**Try it:**
Only these lines are needed: the first line of the entries below through the line with "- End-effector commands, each", each returned exactly.

==== Data for analysis ====

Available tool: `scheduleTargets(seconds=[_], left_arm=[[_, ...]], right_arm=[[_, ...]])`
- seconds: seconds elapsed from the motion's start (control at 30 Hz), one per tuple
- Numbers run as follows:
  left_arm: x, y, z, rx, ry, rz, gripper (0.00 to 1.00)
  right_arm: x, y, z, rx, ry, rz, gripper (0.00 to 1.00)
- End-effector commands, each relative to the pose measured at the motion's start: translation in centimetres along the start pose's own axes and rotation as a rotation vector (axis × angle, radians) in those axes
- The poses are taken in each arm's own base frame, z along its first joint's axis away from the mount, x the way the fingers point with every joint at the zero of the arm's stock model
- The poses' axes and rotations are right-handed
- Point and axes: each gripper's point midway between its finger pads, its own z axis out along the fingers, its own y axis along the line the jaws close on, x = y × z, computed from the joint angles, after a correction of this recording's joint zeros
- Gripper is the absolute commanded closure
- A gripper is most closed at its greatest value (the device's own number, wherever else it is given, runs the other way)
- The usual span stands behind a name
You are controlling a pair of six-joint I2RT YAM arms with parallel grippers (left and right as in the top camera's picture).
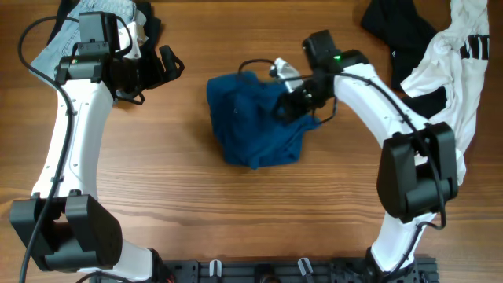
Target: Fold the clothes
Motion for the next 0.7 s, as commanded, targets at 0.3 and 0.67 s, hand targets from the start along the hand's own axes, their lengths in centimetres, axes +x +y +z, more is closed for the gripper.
scheduleTargets(seconds=[0.3,0.67], left_arm=[[-0.1,0.2,0.6,-0.006,0.001,0.011,0.0],[0.5,1.0,2.0,-0.019,0.042,-0.005,0.0]], right_arm=[[-1.4,0.4,-0.2,0.034,-0.044,-0.118,0.12],[-3.2,1.8,3.1,0.148,-0.036,-0.267,0.08]])
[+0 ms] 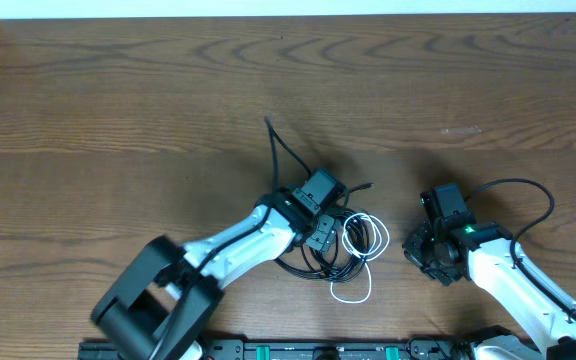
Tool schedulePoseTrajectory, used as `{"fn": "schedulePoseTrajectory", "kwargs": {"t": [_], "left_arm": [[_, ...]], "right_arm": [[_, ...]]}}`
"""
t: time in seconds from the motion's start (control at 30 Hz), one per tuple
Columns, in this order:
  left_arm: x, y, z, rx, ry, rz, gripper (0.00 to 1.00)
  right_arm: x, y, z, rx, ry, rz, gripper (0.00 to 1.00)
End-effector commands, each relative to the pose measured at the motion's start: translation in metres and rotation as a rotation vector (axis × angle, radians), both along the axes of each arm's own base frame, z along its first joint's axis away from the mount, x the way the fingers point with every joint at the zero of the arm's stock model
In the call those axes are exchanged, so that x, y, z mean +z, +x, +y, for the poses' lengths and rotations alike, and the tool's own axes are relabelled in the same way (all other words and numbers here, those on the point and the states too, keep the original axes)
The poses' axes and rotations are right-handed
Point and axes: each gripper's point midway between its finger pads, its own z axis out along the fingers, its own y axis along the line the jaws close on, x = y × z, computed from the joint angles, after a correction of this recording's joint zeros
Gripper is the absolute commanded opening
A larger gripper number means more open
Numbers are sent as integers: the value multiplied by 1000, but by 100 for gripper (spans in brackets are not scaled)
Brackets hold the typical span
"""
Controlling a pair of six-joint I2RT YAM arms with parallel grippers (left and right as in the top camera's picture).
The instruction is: Untangle cables
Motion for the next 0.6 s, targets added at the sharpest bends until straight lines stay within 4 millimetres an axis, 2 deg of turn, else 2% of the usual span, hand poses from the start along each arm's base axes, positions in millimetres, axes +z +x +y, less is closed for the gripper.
{"fn": "schedulePoseTrajectory", "kwargs": {"t": [0.0,0.03,0.07,0.13,0.23,0.3,0.47,0.57], "left_arm": [[-28,-10,5,-29,52,72,77],[-35,-12,7,-29,67,89,68],[-40,-13,9,-28,82,97,50],[-45,-13,17,-18,121,97,8],[-43,-6,25,-2,155,65,8],[-38,-1,27,9,159,43,8],[-23,12,34,53,131,7,8],[-8,18,41,87,105,-4,7]], "right_arm": [[-6,-7,-3,5,-6,26,21],[-6,-7,-2,5,0,26,21],[-6,-6,-1,6,0,23,21],[-6,-5,0,7,10,21,20],[-5,-2,7,41,42,5,20],[0,7,23,157,116,-52,21],[25,28,71,358,361,-211,37],[34,39,80,379,406,-272,43]]}}
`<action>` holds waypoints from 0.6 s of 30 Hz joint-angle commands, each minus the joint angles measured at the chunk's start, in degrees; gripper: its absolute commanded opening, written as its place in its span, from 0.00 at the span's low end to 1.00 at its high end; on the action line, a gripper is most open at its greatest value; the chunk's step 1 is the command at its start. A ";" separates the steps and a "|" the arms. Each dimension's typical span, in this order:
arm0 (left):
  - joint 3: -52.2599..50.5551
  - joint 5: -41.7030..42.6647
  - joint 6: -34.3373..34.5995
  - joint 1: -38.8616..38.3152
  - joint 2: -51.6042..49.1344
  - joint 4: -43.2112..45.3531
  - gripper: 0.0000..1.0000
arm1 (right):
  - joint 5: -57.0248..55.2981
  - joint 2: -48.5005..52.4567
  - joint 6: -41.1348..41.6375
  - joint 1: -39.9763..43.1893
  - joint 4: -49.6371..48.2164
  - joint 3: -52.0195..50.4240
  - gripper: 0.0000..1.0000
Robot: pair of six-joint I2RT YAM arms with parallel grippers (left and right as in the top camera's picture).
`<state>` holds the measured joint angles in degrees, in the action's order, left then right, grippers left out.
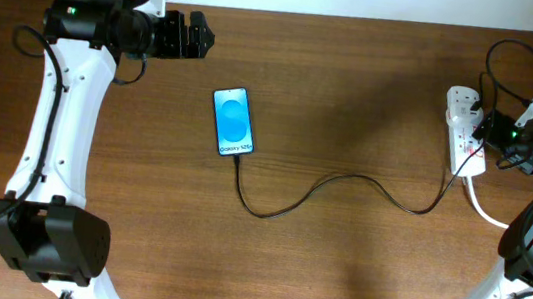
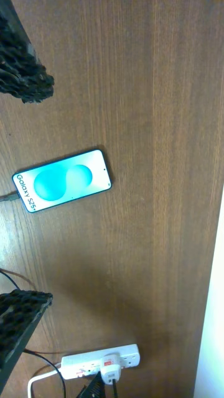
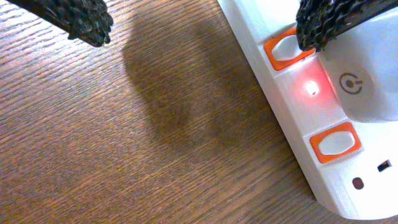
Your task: Plug charger to phone and switch on socket
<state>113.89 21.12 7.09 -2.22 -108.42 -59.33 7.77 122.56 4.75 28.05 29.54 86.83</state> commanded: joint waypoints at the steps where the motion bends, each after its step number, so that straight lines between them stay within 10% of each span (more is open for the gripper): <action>1: 0.33 -0.17 -0.52 0.04 0.59 0.09 0.99 | 6.71 3.74 -1.53 -3.78 1.70 -2.25 0.98; 18: 0.33 -0.17 -0.52 0.04 0.59 0.09 0.99 | -12.39 -25.90 8.52 -0.70 13.14 9.25 0.98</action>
<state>113.89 21.12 7.09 -2.22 -108.42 -59.31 -6.68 102.04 10.11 27.66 42.37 95.46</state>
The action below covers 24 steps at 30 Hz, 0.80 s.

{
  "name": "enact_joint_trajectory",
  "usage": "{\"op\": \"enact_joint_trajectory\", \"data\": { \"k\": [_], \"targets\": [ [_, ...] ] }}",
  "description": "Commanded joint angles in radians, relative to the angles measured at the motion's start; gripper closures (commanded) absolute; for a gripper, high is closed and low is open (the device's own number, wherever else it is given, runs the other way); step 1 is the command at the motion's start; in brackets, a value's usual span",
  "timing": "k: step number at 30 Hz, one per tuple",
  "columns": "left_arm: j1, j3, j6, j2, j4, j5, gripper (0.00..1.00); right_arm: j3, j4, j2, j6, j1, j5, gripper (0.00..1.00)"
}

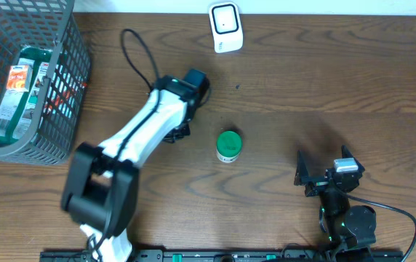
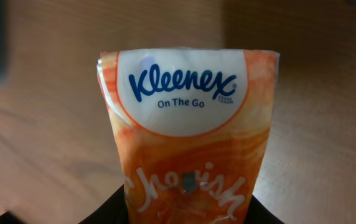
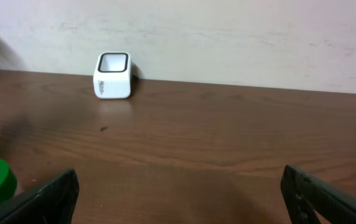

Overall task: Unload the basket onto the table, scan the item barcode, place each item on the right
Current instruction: 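Carry the Kleenex pack with the left gripper toward the scanner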

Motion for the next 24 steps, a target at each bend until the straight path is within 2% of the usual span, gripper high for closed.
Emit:
{"op": "enact_joint_trajectory", "data": {
  "k": [1,2,4,6,7,10,16,24],
  "targets": [
    [-0.007,0.000,-0.013,0.063,0.031,-0.005,0.64,-0.001,-0.004,0.000,0.017,-0.004,0.010,0.01],
    [-0.007,0.000,-0.010,0.077,0.043,-0.003,0.64,-0.001,-0.003,0.000,0.017,-0.004,0.010,0.01],
    [-0.005,0.000,-0.010,0.092,0.056,-0.003,0.56,-0.001,-0.004,0.000,0.017,-0.004,0.010,0.01],
    [-0.005,0.000,-0.010,0.094,0.059,-0.003,0.33,-0.001,-0.004,0.000,0.017,-0.004,0.010,0.01],
    [-0.005,0.001,-0.001,0.092,0.060,0.000,0.26,-0.001,-0.003,0.000,0.017,-0.004,0.010,0.01],
    [-0.001,0.021,0.056,0.081,0.067,0.019,0.19,-0.001,-0.004,0.000,0.017,-0.004,0.010,0.01],
    [0.054,0.130,0.153,0.003,0.052,0.127,0.16,-0.001,-0.004,0.000,0.017,-0.004,0.010,0.01],
    [0.247,0.143,0.119,-0.097,-0.002,0.422,0.17,-0.001,-0.004,0.000,0.017,-0.004,0.010,0.01]
  ]
}}
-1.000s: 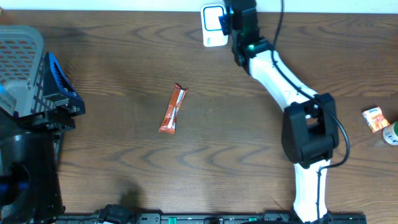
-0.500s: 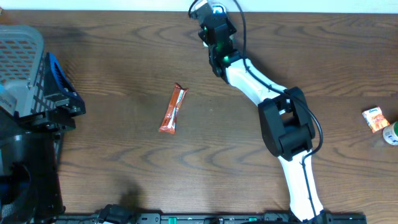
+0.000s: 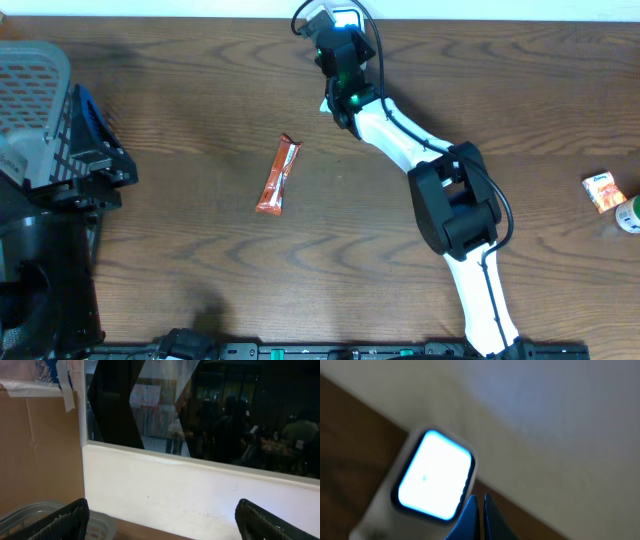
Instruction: Scan the item barcode
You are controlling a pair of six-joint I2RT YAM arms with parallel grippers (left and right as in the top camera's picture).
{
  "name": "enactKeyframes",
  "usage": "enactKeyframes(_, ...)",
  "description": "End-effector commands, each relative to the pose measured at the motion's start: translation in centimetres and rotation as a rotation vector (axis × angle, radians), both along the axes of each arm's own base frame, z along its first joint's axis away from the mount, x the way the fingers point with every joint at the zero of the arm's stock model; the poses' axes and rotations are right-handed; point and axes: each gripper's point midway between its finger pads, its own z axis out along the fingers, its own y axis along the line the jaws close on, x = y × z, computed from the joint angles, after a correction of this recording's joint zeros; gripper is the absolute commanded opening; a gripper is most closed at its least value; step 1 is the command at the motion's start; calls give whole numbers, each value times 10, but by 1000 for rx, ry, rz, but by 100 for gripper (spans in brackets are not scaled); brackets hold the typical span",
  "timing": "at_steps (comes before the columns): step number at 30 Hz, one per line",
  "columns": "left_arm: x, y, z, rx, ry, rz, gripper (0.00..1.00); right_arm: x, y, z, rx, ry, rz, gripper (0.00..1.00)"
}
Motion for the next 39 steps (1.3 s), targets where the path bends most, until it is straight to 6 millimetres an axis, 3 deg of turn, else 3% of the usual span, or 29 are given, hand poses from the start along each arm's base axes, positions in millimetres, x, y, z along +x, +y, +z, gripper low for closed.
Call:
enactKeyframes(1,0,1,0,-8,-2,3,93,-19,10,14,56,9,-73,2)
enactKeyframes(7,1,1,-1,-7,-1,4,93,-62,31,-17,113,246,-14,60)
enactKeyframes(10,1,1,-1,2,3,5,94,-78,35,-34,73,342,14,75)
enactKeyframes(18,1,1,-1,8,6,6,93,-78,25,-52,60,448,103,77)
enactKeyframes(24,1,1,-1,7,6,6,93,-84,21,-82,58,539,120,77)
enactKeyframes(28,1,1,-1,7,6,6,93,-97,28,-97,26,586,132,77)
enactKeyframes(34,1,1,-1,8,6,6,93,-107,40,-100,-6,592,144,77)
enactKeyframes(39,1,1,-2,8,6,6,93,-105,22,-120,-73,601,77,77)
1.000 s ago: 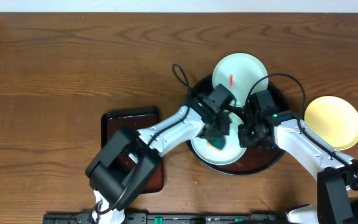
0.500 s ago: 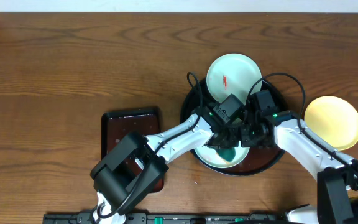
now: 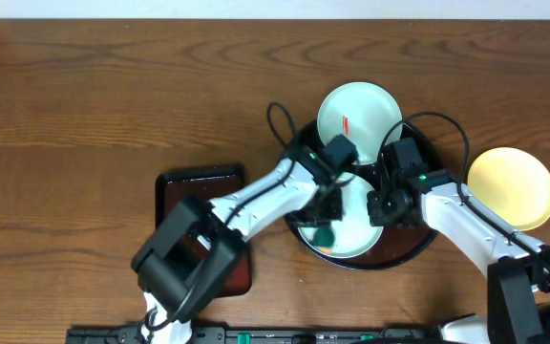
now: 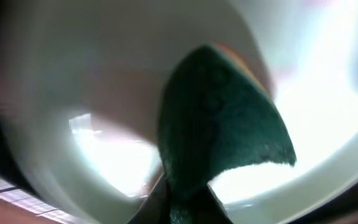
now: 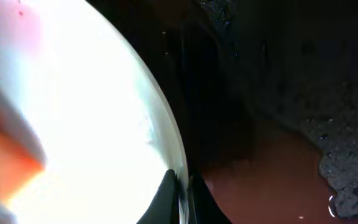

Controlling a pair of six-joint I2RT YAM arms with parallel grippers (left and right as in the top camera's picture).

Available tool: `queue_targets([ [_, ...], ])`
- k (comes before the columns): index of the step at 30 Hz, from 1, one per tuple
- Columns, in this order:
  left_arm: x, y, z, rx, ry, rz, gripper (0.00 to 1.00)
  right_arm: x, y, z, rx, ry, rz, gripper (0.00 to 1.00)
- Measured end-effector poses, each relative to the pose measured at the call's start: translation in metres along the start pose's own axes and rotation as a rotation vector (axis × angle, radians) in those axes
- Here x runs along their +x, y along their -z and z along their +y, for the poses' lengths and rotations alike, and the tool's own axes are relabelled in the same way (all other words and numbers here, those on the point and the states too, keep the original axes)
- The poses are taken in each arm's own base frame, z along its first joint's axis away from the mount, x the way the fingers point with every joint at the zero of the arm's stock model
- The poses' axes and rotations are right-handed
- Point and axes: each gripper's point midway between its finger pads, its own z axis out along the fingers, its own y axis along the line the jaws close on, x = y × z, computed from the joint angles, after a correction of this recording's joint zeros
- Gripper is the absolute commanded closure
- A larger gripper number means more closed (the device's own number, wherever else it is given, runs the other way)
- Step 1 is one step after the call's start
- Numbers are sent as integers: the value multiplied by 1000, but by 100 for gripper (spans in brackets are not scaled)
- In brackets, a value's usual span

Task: Clean dirty plates on tray and stack at the side

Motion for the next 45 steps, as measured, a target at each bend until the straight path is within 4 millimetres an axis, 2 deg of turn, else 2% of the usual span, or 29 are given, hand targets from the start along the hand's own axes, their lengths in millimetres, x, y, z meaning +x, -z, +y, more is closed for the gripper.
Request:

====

**Exercise solution:**
Available tool: `scheduleTargets(seconds=[_], left_arm=[[_, ...]], right_arm=[[_, ...]])`
- seconds: seconds elapsed from the motion's start (control at 30 Hz), one per tuple
- Numbers run as follows:
  left_arm: x, y, z, rx, ry, rz, gripper (0.00 to 1.00)
  right_arm: x, y, z, rx, ry, rz, gripper (0.00 to 1.00)
- End-effector commands, each relative to the pose measured at the motion's start: translation in centimetres along the start pose's own axes and rotation as a rotation vector (axis × angle, radians) in those axes

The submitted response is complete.